* **Exercise**: Below are the entries; give again exactly the lines from the one mentioning "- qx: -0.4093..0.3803" through the one mentioning "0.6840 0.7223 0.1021", inclusive.

*** Opening of Provided records ***

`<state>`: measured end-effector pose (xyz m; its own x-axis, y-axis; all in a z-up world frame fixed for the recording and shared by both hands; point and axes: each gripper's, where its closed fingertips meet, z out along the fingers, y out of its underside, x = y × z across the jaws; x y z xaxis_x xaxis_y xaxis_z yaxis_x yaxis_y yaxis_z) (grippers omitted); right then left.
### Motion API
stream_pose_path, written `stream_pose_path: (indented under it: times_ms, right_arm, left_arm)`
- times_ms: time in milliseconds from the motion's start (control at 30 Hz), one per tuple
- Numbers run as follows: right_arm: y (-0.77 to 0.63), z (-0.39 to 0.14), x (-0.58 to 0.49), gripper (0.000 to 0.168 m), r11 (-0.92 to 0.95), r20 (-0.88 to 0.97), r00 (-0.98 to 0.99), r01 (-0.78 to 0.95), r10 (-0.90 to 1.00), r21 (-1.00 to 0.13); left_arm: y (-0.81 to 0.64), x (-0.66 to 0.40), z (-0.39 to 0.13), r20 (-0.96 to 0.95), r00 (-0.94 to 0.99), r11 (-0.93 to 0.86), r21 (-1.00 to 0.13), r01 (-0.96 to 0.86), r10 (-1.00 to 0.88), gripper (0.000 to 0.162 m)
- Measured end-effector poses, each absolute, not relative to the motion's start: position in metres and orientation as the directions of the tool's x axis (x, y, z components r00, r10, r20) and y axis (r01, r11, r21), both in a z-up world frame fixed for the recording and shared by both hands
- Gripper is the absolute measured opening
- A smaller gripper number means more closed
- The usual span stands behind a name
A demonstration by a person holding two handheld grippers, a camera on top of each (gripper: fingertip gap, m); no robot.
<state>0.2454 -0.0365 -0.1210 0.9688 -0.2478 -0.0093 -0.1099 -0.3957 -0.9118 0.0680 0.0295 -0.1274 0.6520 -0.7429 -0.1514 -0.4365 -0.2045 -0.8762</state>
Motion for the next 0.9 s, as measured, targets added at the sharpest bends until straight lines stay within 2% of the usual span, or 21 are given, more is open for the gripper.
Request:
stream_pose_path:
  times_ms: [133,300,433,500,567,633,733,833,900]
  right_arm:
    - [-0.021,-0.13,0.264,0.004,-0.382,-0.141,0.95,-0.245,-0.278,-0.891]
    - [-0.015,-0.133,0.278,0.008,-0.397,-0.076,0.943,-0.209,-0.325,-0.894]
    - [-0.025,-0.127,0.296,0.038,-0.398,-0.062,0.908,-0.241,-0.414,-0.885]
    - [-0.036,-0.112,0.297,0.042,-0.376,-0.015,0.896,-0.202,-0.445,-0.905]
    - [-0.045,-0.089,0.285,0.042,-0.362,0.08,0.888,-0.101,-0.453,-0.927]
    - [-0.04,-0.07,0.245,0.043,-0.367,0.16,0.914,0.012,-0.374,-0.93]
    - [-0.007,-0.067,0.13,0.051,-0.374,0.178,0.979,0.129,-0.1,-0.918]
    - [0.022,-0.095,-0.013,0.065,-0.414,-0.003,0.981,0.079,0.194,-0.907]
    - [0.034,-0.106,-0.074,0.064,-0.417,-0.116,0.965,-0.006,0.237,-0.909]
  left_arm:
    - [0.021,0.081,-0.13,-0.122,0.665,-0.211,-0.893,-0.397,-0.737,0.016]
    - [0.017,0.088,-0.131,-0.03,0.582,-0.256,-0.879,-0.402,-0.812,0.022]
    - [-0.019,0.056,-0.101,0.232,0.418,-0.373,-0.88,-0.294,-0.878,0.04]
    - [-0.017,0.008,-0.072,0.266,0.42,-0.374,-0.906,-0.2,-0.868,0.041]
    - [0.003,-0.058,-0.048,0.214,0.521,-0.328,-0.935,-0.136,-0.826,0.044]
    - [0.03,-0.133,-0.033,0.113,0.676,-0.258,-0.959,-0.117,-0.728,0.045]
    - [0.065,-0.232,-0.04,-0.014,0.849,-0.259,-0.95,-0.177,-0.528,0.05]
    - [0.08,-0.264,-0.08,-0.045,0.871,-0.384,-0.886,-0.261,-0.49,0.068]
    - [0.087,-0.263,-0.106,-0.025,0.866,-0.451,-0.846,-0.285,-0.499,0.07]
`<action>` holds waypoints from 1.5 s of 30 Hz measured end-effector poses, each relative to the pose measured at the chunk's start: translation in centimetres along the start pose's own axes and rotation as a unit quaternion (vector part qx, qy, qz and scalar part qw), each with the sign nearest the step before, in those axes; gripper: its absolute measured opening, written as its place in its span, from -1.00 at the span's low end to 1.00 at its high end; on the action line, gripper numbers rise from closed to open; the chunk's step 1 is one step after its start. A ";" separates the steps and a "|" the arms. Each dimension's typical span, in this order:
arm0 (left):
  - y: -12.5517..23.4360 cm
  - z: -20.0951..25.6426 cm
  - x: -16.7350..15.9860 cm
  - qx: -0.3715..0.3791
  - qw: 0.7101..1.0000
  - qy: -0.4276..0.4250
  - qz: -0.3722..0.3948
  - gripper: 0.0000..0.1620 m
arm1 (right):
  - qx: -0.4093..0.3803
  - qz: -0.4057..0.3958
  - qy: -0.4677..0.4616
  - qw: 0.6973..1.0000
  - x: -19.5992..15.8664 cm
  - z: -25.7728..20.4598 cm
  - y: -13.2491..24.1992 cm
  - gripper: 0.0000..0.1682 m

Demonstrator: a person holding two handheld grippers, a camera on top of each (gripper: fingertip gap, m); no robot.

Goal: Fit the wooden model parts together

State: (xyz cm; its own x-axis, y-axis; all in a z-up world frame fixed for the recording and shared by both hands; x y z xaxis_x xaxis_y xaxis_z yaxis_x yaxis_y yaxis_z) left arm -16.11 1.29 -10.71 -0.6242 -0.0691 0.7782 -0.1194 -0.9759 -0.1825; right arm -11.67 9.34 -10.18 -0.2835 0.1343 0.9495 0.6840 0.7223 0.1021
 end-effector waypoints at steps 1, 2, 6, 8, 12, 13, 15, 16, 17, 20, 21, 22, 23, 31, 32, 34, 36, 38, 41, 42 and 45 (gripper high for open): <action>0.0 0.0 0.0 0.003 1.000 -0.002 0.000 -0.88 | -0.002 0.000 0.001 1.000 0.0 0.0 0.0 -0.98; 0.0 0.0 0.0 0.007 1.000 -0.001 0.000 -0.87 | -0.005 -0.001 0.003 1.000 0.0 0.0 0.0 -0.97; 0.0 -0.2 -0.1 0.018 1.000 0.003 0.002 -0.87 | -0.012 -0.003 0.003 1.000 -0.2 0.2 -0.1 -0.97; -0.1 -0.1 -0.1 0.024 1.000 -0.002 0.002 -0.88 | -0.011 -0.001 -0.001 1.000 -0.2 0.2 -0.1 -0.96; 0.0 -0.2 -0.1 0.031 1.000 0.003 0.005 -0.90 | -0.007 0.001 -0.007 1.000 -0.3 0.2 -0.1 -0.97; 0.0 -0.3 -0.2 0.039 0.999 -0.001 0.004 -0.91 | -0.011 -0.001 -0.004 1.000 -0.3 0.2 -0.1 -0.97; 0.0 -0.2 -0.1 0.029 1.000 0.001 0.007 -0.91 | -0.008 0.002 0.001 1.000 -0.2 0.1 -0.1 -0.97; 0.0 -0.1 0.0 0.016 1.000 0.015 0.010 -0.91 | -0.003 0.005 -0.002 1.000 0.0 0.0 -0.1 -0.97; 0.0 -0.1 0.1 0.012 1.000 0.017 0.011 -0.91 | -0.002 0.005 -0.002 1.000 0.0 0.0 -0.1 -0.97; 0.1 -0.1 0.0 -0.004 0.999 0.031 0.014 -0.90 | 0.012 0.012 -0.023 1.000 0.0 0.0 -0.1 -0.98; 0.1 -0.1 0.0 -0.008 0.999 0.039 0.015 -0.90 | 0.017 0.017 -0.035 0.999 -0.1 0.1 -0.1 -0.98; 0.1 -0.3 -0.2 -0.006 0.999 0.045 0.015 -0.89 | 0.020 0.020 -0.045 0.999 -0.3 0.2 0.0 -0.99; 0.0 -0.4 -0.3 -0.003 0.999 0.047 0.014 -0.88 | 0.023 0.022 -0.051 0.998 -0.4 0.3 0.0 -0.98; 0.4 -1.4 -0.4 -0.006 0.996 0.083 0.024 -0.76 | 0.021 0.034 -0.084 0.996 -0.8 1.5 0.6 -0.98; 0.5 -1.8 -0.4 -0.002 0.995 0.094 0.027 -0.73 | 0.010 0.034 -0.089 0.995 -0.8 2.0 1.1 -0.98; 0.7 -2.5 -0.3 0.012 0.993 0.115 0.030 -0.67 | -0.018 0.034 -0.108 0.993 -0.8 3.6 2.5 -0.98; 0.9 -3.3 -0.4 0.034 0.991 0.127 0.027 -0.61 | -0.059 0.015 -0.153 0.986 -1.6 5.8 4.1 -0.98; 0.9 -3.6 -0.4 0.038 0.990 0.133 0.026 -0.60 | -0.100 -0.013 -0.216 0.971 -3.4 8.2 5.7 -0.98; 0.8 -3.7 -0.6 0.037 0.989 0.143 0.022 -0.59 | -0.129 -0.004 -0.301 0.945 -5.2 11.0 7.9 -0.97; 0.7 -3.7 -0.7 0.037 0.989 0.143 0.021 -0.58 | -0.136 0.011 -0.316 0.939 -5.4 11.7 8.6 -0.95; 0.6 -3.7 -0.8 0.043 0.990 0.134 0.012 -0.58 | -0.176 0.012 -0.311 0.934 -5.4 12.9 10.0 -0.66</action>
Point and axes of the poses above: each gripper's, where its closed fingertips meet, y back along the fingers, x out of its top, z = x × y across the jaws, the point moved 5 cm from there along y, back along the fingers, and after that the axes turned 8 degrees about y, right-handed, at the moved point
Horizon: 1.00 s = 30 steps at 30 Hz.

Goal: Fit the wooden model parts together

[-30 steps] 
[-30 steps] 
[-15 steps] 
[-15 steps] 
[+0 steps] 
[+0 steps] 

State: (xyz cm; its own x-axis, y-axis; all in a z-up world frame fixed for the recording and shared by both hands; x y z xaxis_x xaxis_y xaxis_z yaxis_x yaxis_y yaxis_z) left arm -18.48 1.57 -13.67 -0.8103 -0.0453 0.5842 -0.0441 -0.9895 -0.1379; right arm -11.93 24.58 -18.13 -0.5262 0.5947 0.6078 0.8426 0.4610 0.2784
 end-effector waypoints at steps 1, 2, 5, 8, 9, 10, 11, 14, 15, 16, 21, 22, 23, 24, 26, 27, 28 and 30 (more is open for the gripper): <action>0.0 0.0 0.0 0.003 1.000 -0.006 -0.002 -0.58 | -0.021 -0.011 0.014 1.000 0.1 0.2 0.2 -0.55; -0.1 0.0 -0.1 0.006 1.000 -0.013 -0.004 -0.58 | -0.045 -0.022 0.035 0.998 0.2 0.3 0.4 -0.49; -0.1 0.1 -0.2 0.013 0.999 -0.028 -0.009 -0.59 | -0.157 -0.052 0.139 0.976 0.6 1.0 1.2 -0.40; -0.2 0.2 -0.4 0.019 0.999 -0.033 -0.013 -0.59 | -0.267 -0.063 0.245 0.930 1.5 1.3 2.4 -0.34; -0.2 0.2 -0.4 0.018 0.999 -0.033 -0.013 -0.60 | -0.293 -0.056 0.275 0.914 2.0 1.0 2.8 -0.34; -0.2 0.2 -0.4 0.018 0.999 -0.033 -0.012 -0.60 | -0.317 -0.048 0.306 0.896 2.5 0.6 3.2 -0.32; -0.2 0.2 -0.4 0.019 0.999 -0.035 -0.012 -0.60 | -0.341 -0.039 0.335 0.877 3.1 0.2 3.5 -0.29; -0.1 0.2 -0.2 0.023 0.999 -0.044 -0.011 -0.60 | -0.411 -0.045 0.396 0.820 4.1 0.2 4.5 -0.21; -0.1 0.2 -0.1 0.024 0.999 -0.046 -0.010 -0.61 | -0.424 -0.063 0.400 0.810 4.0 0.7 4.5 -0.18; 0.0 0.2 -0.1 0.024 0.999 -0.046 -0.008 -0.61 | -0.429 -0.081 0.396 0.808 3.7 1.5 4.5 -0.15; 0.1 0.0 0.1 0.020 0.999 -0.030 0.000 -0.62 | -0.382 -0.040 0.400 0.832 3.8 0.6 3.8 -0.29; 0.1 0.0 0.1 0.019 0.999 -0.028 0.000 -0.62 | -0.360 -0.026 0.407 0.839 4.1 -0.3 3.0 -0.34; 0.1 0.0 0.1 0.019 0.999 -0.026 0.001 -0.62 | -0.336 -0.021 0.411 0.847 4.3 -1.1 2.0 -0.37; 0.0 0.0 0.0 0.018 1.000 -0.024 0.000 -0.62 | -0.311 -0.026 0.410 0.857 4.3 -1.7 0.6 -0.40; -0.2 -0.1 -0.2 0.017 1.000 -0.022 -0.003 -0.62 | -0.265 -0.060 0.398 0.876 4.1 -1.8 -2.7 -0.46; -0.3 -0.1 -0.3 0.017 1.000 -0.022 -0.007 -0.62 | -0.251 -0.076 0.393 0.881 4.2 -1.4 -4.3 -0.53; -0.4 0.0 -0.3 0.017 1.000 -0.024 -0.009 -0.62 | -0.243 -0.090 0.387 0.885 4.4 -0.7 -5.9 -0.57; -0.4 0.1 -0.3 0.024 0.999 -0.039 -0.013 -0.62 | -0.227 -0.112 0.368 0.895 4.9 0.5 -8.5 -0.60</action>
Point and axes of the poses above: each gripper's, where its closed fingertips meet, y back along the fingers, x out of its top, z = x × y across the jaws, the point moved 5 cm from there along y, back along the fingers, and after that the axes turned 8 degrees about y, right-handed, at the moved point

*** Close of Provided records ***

* **Task response**:
  - qx: -0.4093..0.3803
  - qz: -0.4057..0.3958
  - qy: -0.4677..0.4616
  - qw: 0.6973..1.0000
  - x: -19.5992..15.8664 cm
  - z: -25.7728..20.4598 cm
  - y: -13.2491..24.1992 cm
  - gripper: 0.0000..0.1682 m

Demonstrator: a person holding two handheld grippers, a camera on top of each (gripper: fingertip gap, m); no robot.

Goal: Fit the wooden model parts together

State: (xyz cm; its own x-axis, y-axis; all in a z-up world frame fixed for the recording and shared by both hands; x y z xaxis_x xaxis_y xaxis_z yaxis_x yaxis_y yaxis_z) left arm -16.11 1.29 -10.71 -0.6242 -0.0691 0.7782 -0.1194 -0.9759 -0.1825; right arm -11.67 9.34 -10.18 -0.2835 0.1343 0.9495 0.6840 0.7223 0.1021

This output is now complete.